(Data below begins)

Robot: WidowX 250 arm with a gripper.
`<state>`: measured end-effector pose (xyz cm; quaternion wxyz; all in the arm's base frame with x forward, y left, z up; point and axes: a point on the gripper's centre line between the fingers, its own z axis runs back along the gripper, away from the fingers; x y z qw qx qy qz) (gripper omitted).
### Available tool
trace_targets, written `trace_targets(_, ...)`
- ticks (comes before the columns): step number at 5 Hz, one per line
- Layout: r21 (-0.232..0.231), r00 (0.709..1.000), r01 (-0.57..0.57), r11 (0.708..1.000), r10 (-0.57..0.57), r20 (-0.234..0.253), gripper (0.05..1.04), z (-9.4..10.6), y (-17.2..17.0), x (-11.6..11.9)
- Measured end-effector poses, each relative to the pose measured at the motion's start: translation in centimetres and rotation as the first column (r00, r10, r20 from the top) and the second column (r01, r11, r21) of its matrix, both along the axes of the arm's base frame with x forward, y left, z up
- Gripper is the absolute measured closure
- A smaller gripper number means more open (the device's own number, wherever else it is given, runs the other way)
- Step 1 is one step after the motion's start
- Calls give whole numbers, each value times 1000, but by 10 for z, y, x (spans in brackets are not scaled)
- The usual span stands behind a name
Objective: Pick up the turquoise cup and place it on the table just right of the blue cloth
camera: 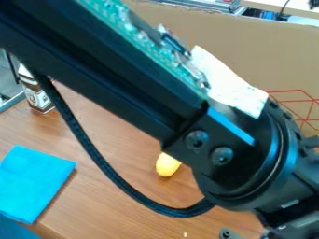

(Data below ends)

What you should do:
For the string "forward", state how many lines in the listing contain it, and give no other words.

Solution:
2